Isolation and characterization of polyphenol oxidase from Indian tea leaf (Camellia sinensis)

Abstract

Polyphenol oxidase (PPO) was purified and characterised from the acetone powder of tea leaves (Camellia sinensis). Substrate staining of the acetone powder extract indicated the presence of a maximum of three isozymic forms of this enzyme. The isozymes of PPO were separated on DEAE cellulose column. Two fractions were absorbed and the other was unabsorbed.

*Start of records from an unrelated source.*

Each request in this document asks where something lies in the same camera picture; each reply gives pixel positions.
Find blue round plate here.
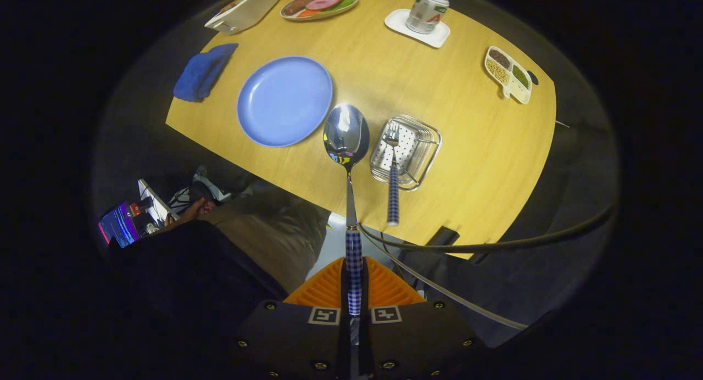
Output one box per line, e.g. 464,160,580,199
237,55,334,148

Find blue folded towel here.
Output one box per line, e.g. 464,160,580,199
173,43,239,103

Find pile of yellow beans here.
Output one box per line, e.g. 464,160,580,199
486,59,509,85

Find lit laptop screen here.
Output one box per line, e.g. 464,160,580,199
98,202,141,249

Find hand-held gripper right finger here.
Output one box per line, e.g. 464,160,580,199
362,256,484,380

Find person's grey trousers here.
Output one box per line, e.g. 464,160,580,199
203,191,330,293

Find white toaster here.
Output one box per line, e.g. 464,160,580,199
204,0,279,36

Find thick grey cable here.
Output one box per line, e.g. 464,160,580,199
360,202,618,254

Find person's dark top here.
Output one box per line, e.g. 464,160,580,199
107,221,286,370

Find metal wire rack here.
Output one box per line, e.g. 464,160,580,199
370,114,442,192

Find fork with checked handle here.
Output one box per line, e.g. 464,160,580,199
383,122,401,227

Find spoon with checked handle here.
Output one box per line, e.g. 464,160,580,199
323,103,371,316

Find white board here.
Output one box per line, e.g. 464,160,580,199
137,178,171,224

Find black and white shoe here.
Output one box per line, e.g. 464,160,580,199
189,166,253,202

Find thin grey cable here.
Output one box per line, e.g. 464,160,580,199
360,226,529,331

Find white square coaster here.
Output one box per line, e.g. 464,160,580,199
384,8,451,49

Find large brown meat piece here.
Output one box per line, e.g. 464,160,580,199
283,0,319,16

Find black table clamp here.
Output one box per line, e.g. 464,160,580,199
426,226,460,248

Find white divided dish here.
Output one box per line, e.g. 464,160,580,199
484,46,533,105

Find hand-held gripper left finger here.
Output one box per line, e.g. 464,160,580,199
235,256,351,380

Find white drink bottle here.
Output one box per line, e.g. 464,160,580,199
406,0,451,35

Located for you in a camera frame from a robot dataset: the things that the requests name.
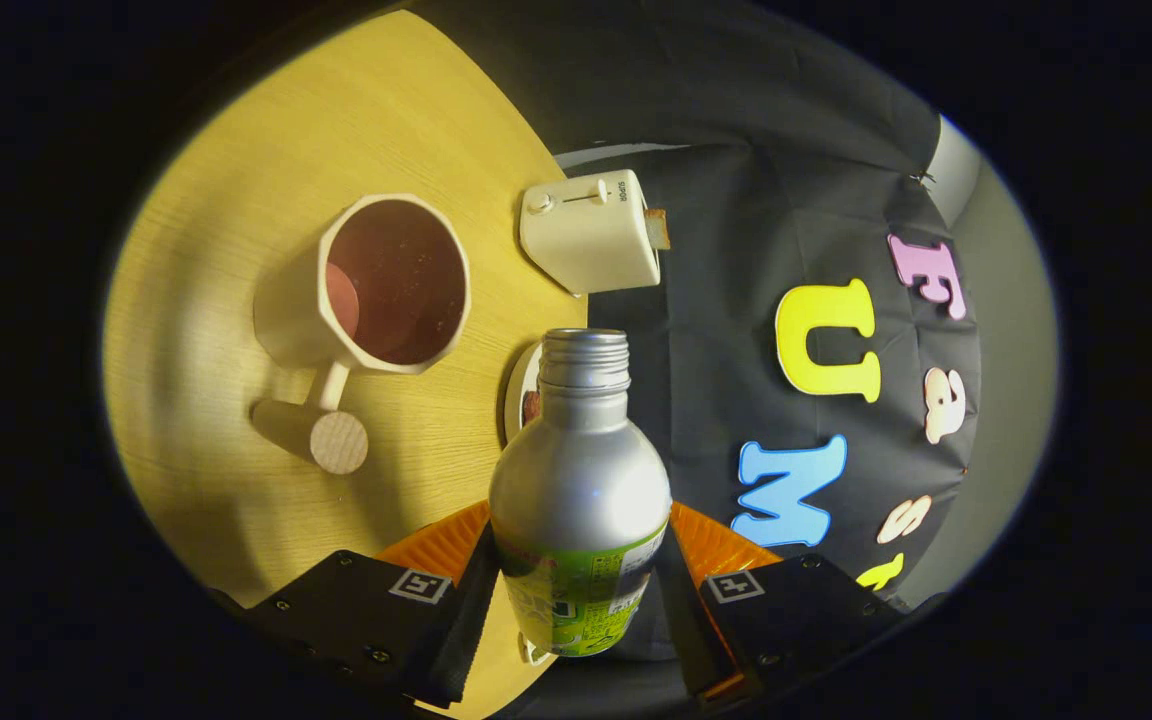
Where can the white oval plate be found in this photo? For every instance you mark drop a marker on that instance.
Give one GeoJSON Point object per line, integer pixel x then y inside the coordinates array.
{"type": "Point", "coordinates": [518, 395]}

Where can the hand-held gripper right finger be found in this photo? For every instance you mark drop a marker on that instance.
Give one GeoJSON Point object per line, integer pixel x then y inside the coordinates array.
{"type": "Point", "coordinates": [686, 630]}

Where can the wooden table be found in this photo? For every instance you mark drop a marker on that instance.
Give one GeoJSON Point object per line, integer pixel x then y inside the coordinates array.
{"type": "Point", "coordinates": [266, 130]}

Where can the brown food piece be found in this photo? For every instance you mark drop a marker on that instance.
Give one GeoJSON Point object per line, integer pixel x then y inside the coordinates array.
{"type": "Point", "coordinates": [533, 408]}

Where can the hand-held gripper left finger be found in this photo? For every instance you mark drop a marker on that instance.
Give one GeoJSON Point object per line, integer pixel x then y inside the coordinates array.
{"type": "Point", "coordinates": [456, 650]}

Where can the cream toaster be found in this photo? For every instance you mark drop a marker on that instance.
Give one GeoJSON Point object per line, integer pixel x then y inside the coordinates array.
{"type": "Point", "coordinates": [586, 235]}

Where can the silver bottle with green label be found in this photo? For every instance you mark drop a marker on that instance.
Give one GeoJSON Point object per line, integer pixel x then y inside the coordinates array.
{"type": "Point", "coordinates": [576, 480]}

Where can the toast slice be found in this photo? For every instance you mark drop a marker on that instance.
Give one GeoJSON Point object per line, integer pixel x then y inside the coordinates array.
{"type": "Point", "coordinates": [658, 228]}

The unabsorbed fraction was purified up to homogeneity in different chromatographic steps: gel filtration, hydroxyapatite, centricon-30, FPLC. SDS-PAGE data along with molecular mass data showed the active enzyme to be of 72 kD. The pH, temperature, and kinetic parameters were studied. The highly purified enzyme was unable to oxidize monophenols, p-quinol but could oxidize catechol and thus might be regarded as catechol oxidase. Catechin was the best substrate with a K_m of 0.49 mM. The enzyme was completely inhibited by 2 mM tropolone, suggesting it to be a copper-containing enzyme. The enzyme is localized in chloroplast and could be solubilized with Triton-X-100. Trypsinization experiment with freezethawed chloroplast further confirms the localization of the enzyme inside the chloroplast.